__WHAT TO WORK ON__: Pick out every line in the data below that holds "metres".

__DATA__:
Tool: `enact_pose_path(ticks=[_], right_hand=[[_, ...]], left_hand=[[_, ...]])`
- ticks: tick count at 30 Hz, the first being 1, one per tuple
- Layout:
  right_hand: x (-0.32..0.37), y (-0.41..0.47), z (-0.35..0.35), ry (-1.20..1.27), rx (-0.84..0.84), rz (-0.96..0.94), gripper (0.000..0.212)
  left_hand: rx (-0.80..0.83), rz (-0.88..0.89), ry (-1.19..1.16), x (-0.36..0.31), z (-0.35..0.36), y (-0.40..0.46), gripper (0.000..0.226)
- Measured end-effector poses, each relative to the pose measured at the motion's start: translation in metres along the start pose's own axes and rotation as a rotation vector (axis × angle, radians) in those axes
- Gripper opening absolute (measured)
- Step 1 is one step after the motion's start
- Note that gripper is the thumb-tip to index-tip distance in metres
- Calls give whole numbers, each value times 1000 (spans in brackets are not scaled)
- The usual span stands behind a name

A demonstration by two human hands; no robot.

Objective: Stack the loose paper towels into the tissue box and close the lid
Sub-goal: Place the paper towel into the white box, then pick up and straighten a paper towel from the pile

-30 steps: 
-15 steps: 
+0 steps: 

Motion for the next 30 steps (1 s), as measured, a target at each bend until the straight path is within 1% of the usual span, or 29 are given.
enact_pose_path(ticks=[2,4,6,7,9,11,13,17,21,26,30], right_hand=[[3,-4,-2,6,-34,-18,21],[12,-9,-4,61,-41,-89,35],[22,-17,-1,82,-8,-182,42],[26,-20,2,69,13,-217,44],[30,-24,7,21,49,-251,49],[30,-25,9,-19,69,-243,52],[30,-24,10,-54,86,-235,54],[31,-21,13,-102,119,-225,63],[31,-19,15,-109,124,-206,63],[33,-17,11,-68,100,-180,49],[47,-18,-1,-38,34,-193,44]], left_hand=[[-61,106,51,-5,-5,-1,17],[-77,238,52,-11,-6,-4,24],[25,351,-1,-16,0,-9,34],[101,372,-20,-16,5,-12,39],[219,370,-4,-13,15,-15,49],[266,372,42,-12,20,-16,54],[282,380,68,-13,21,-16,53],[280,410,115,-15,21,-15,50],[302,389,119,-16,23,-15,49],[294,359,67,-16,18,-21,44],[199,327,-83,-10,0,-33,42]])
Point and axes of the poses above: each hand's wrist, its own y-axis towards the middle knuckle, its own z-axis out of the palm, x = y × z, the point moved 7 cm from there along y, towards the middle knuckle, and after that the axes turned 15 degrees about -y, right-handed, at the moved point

__EXERCISE ANSWER__:
- Measured end-effector poses, each relative to the pose measured at the motion's start: translation in metres along the start pose's own axes and rotation as a rotation vector (axis × angle, radians) in those axes
- Note that gripper is the thumb-tip to index-tip distance in metres

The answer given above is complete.